Last September, Esquire raised eyebrows with its release of an “E-ink” 75th anniversary cover, which featured a digital display on the front of the Hearst publication, as well as a digitized ad for Ford on the inside cover. Cheap gimmick or the future of print journalism?
Well, at least it wasn’t a one-time trick. A year later, Esquire is back with another attempt at bringing technology into print, instead of the other way around.
Esquire‘s December issue will work with a piece of technology called augmented reality, which can meld real-life images with overlaying forms of media. According to The Wall Street Journal, you can expect the issue to include black and white “web stickers” that when held up to a Web camera will trigger a video playback. Positioning the magazine at different angles will produce different video segments. For example: holding the magazine up to the computer at different angles will affect how you view a fashion spread featuring actor Jeremy Renner — you can see him putting on different outfits as the climate around him shifts with the publication’s position before your camera.

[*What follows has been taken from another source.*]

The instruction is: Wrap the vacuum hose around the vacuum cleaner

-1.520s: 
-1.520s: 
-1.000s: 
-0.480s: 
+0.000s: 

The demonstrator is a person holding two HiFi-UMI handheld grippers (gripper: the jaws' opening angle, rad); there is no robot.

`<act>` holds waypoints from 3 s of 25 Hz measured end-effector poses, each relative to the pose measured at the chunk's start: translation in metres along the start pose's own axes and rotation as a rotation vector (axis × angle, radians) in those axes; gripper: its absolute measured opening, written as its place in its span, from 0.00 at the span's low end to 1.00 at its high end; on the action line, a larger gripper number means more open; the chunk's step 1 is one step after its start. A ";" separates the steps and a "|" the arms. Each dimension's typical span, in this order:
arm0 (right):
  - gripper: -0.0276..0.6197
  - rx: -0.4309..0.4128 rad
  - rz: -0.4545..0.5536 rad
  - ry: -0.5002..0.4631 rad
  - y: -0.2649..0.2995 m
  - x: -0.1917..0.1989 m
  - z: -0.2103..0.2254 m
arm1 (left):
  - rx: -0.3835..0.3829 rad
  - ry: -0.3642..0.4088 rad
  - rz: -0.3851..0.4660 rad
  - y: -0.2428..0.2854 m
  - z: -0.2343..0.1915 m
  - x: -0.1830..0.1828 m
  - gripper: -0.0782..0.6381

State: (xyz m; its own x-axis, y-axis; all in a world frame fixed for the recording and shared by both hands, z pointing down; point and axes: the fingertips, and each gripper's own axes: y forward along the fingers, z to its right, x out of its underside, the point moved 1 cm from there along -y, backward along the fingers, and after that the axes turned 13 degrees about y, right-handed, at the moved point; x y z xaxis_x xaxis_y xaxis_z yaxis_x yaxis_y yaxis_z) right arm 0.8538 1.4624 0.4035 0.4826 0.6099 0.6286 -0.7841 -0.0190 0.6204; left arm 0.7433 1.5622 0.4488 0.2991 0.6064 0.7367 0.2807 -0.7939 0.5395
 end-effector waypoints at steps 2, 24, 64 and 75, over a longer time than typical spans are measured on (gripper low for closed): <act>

Once again, we have our doubts about the long-term sustainability of these new technologies on the ailing magazine industry. First of all, the E-ink issue raised the price of single-issue sales at a time when consumers were less willing to pay for print. Secondly, it strikes us as a bit idealistic to think that technology will move backward: instead of focusing on building a more interactive Web site for a magazine, a publisher makes its print media more tech-savvy. Even the coolest augmented reality video piece still relies on readers going on the Web to experience the new way to view the magazine. But, as Esquire‘s editor-in-chief David Granger readily admits, “It is a gimmick, but we’re an entertainment medium.”